Маленький, робкий чиновник Акакий Акакиевич имел в своей жизни мечту, ради которой он ревностно служил в одном департаменте. Его мечта приобрести шинель. Это ему удалось. Но недолго пришлось ему порадоваться своему счастию. «Какие-то люди с усами» отняли его сокровище на бесконечной площади, которая глядела страшной пустыней. Темная ночь Петербурга на его беспредельных просторах погубила маленького человека.
«Бедная история наша неожиданно принимает фантастическое окончание».[206]

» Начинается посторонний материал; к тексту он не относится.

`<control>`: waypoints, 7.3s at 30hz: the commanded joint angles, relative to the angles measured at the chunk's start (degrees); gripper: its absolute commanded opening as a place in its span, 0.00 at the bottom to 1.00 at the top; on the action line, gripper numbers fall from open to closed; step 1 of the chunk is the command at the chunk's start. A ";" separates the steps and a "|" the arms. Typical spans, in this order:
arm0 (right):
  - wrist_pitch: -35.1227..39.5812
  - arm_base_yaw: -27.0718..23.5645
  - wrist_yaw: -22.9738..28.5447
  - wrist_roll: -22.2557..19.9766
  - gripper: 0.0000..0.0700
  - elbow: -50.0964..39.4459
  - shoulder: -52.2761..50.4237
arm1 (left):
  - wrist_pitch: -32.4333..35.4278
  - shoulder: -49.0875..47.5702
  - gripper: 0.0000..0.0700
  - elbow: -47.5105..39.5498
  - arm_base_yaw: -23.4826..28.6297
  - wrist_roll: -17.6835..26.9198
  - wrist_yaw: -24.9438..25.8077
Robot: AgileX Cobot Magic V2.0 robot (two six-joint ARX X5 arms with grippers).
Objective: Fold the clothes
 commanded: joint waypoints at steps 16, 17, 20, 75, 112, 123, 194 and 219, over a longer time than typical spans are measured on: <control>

У Калинкина моста мертвец, в виде чиновника, искал утащенную шинель, и обирал прохожих. Это и на правду похоже; можно и в газете прочесть — в дневнике происшествий. Словом, требование реализма соблюдено. Однако робкий Акакий Акакиевич превращен этим окончанием в призрак. Гоголь создал образ жертвы огромного и холодного города, безучастного к маленьким радостям и страданиям своих обитателей. Уже Пушкин поставил эту проблему. Но он утвердил правду «нечеловеческой личности», ее великой миссии возглавлять Империю. Ничтожен перед ней «взбунтовавшийся раб», поднявший дерзко руку на Медного Всадника: «Ужо, строитель чудотворный!» У Гоголя мы, таким образом, находим ту же тему, но мотив «бунта» отсутствует. Здесь показано полное смирение маленького человечка. И симпатии его склонились всецело в сторону жертвы. Гоголю нет дела до большой жизни провиденциального города, который ради своих неведомых целей обезличивает своих обитателей, губит их, как власть имущий. Тема, выдвинутая Пушкиным, пересмотрена Гоголем, и осужденным оказался город. Гоголю осталось неведомо величие Петербурга; Медного Всадника в его творчестве не найти. Мощный дух последнего надолго покинул город Петра. Ясности и стройности духа не мог найти Гоголь в Северной Пальмире. Его душа томилась по голубому небу Италии.
«Италия! Она моя!.. Россия, Петербург, снега, подлецы, департамент, кафедра, театр — все это мне снилось. Я проснулся опять на родине…»[207]
«Родину души своей я увидел, где душа моя жила еще прежде меня, прежде чем я родился на свет!»[208]
Вдали от Петербурга, в Риме, обрел Гоголь цельность своей души.
Переоценка, сделанная Гоголем по вопросу о правах «малых сих»,[209] характеризует настроение русского общества середины XIX века. В этом отношении особый интерес представляет фантазия Полонского, «Миазм».[210] Вспомнились тогда те обильные человеческие жертвы, которые были принесены при рождении «города на костях».
Угас сын хозяйки. Рыдает мать над мертвым ребенком. Внезапно она слышит: что-то шелестит:
Оторвали от семьи, от вспаханного поля. Пригнали на север.